Van de Velde also cites two copies on panel of this composition (Schloss Waidhofen-an-der-Thaya and the Grzimek collection, Friedrichshafen), as well as a drawing for the woman and child in the right foreground of the composition, executed in black and white chalk on blue paper (Rotterdam, Boymans van Beuningen Museum; 27.3 x 28.7 cm.; ibid., p. 191).

Another recently rediscovered painting by Floris, executed on an oval panel (38 x 42 inches; formerly with Richard L. Feigen & Company, New York) shows the nearly identical central grouping of Christ, the twelve Apostles and the mothers and children. In this version, in order to accommodate the oval format, the figures are slightly compressed relative to the larger rectangular pictures. On the verso of this latter panel is Charles I's collection mark.

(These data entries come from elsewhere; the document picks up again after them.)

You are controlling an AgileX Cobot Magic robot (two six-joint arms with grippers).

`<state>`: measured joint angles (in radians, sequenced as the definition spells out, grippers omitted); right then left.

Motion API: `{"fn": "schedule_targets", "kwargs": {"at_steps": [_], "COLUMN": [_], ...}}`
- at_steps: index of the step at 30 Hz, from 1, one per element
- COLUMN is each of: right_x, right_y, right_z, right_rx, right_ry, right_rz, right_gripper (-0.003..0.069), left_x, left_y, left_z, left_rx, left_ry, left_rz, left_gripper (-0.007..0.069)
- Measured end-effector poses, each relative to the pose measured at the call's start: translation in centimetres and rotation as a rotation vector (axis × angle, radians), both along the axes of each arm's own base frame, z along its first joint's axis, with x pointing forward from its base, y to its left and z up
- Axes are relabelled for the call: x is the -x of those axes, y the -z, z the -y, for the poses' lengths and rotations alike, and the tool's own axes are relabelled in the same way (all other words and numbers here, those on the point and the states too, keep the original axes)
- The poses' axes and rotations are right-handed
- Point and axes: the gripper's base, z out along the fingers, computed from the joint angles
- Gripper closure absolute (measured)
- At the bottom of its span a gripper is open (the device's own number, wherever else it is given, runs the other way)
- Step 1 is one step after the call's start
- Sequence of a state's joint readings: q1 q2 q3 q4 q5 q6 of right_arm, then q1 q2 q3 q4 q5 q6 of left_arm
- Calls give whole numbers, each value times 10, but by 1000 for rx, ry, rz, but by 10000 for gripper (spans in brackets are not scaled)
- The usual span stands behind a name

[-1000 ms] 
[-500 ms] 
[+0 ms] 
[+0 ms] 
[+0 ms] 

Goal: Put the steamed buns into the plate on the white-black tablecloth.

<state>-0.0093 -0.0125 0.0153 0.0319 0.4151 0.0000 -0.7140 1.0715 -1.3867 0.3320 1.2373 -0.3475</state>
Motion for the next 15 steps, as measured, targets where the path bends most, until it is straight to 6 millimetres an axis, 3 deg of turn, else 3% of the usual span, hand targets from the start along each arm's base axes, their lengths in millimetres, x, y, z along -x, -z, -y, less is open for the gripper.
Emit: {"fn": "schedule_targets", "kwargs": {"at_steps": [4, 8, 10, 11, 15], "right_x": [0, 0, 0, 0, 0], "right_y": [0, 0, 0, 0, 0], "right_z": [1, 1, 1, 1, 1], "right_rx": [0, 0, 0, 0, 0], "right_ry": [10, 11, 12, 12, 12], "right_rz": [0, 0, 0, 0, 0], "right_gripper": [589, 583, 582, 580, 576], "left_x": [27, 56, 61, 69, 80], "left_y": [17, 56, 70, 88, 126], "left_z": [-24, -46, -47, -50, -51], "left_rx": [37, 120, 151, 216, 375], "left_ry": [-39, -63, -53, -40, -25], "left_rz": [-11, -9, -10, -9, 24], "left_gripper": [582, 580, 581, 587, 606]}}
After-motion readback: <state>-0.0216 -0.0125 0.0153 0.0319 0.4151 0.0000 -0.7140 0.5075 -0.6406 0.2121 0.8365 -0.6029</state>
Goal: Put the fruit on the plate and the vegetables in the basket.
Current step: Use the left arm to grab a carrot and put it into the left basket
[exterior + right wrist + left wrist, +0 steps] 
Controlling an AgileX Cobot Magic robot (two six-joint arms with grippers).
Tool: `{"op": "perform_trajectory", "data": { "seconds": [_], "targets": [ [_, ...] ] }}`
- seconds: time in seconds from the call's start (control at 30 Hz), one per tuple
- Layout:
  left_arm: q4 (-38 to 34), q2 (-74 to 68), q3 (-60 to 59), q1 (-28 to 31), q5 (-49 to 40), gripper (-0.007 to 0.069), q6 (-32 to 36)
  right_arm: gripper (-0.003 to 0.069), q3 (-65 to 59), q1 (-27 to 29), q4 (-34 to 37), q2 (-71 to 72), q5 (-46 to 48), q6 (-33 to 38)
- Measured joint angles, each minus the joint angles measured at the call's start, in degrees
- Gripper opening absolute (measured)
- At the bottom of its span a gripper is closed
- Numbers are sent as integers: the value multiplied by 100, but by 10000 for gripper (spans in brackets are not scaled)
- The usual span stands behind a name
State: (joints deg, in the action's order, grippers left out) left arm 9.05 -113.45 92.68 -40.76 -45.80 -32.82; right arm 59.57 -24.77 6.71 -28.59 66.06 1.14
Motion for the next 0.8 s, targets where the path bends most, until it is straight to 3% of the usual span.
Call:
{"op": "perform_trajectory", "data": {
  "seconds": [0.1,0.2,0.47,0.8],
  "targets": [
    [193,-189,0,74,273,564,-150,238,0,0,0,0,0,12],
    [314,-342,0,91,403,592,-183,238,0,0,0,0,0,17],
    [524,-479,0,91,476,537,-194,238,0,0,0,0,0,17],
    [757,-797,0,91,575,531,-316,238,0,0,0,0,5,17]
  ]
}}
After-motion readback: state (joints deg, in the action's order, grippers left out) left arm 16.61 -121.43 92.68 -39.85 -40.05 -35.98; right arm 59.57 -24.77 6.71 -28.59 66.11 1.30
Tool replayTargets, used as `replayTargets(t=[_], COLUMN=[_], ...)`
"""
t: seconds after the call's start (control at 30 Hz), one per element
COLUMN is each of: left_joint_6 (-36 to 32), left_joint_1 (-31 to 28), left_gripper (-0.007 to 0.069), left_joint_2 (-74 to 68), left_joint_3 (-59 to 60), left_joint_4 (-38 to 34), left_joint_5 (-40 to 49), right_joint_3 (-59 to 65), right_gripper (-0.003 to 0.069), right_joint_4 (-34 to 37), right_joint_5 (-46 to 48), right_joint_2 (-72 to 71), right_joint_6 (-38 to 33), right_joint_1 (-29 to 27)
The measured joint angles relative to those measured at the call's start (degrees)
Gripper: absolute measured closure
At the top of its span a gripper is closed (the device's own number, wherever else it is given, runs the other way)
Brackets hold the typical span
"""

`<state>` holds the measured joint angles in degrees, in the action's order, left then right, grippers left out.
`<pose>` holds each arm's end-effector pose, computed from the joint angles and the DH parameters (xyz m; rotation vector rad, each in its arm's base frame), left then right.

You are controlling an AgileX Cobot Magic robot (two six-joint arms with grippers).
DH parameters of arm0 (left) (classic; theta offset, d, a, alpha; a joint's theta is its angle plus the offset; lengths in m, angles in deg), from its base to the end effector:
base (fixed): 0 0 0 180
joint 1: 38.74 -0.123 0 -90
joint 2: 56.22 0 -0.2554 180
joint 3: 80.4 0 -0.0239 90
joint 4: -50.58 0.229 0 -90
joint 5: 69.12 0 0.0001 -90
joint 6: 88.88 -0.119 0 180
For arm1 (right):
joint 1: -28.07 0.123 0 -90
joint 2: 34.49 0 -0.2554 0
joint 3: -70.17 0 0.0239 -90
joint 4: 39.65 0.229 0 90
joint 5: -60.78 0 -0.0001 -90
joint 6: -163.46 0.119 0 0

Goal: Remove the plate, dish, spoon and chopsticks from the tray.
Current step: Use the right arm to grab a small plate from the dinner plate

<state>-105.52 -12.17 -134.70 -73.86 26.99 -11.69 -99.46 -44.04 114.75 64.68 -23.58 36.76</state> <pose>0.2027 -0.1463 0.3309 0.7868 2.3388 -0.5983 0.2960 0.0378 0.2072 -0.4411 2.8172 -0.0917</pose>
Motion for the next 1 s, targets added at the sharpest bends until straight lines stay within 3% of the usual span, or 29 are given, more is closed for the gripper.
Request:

In his 1604 biography of Floris, van Mander mentions that he saw 'in Amsterdam, with Jan van Endt, art lover at the Dam... a fine large picture which represents Christ calling the children and blessing them. There are splendid faces in this picture; the women wear strange costumes and wrappings; sweet, round-faced children, and other subjects appear.' (see C. Van Mander, Het Leven der Doorluchtighe Nederlandtsche en Hooghduytsche Schilders, 1604; New York, 1969 ed., p.187). Which of the three large rectangular versions van Mander actually saw in Amsterdam cannot be determined, nor can any of these be securely identified as the 'I groot stuck van Frans Floris daer on Heer de kinderkens tot hem roept' which the Antwerp dealer Gilliam I Forchondt sent to his sons in Vienna in 1670 (see Van de Velde, op. cit., p. 191).

Christ Blessing the Children was a popular subject in 16th and 17th Century Flanders, and was painted by Adam van Noort and Jacob Jordaens, among many other artists. The textual source is the gospel story of the mothers who bring their children to be blessed by Christ (Matthew 19:13-15). In spite of the objections of His disciples, Christ welcomes them, saying 'Suffer little children, and forbid them not, to come unto me: for of such is the kingdom of heaven'.